Descobri que me sinto mais confortável para escrever no silêncio da noite, especialmente aquelas cuja a escuridão é cortada pela claridade da lua que domina o céu lá fora. Aquelas vozes longínquas e o diálogo insistente dos cães dos vizinhos me inspiram a imaginação. Subitamente me vejo em frente ao meu oceano onírico em cima de um gigantesco rochedo que não se cansa da luta incessante contra as ondas do mar. Elas não desistem nunca?
Observo que tal confronto não é tão ruim assim. As ondas batem forte, mas em seguida acariciam as fendas e entranhas do rochedo com seu imenso manto de espuma que, delicadamente, desaparece. Daí o ciclo começa novamente... O poderoso oceano respira bem fundo e inicia a luta contra o rochedo. Gigantescas ondas se arrebentam na parede rochosa que se mantém passiva diante de tamanha afronta. “Que noites eu passo, aqui no rochedo... na borda do mar/inquieto e aflito... com frio e com medo”, diz o trovador das famosas modinhas imperiais... E como numa ciranda, tudo se transforma ao redor da rocha. A minha voz na voz do vento. A espuma do mar em espécies de bolinhas de sabão. Seria a rocha inerte diante do mundo em transformação? O que significa a palavra transformação?
Desafio você tentar explicar o que é a transformação. Não será fácil encontrar um significado comum a todos. Os geocientistas diriam: “Transformação ocorre quando algo observado se apresenta diferente daquilo que era quando da observação anterior”. Mas eu estou sentado no rochedo a noite inteira. As coisas que estão à minha volta mudam constantemente, mas insistem em voltar para o mesmo lugar. Onde está a transformação? Bem, nem sempre as transformações são tão óbvias a ponto de um menosprezível ser que sou possa reconstituir o que acontece ao meu redor. Trilhemos por uma série de outras relações existentes nesta silenciosa, mas onipresente essência do ser: o processo de transformação.

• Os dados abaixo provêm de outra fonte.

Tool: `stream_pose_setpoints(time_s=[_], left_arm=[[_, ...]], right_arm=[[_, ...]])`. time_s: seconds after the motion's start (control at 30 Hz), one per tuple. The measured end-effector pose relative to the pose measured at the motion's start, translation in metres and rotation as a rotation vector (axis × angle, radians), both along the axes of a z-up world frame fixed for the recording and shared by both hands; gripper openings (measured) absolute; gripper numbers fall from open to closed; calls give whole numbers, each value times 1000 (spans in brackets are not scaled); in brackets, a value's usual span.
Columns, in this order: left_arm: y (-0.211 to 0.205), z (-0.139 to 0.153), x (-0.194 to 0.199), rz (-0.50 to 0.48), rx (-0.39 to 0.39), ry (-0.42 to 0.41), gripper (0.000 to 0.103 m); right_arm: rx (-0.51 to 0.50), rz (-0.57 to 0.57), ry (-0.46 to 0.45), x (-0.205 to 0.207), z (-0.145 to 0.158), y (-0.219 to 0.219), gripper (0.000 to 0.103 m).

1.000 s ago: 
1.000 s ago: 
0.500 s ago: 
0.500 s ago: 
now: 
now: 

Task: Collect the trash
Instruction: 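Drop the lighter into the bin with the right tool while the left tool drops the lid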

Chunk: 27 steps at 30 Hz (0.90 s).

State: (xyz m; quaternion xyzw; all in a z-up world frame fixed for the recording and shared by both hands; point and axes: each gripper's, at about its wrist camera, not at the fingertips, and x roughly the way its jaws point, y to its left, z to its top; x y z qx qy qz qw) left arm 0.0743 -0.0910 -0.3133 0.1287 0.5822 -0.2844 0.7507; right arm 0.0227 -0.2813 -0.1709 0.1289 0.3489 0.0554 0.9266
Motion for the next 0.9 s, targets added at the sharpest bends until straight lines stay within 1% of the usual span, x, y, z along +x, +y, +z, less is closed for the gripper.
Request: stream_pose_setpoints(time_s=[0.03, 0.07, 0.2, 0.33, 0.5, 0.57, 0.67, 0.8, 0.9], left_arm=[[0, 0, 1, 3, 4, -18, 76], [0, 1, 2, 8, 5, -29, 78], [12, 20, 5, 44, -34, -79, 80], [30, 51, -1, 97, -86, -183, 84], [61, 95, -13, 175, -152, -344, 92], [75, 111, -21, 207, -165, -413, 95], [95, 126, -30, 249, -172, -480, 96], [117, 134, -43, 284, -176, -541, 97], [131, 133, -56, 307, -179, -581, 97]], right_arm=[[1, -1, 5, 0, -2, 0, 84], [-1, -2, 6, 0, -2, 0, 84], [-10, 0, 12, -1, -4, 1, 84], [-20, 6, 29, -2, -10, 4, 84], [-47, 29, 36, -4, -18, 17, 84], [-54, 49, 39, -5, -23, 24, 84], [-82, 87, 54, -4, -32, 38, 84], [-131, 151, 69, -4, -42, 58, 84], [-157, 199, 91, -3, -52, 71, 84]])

O ser da rocha é o incessante tornar-se outro por um conjunto de processos mecânicos e químicos que provocam a sua decomposição e desintegração, seja pela dilatação e contração de seus minerais constituintes ou pela reação da água em suas paredes e fissuras por diferentes soluções de lixiviação (extração de constituinte químico através da sua dissolução). Os agentes de erosão (vento, marés) completam o serviço, deslocando os fragmentos rochosos e minerais que serão depositados em outras áreas. E aquilo que nos parecia imutável cede aos desejos das ondas e se transforma no outro. É o ser da rocha. É a metamorfose.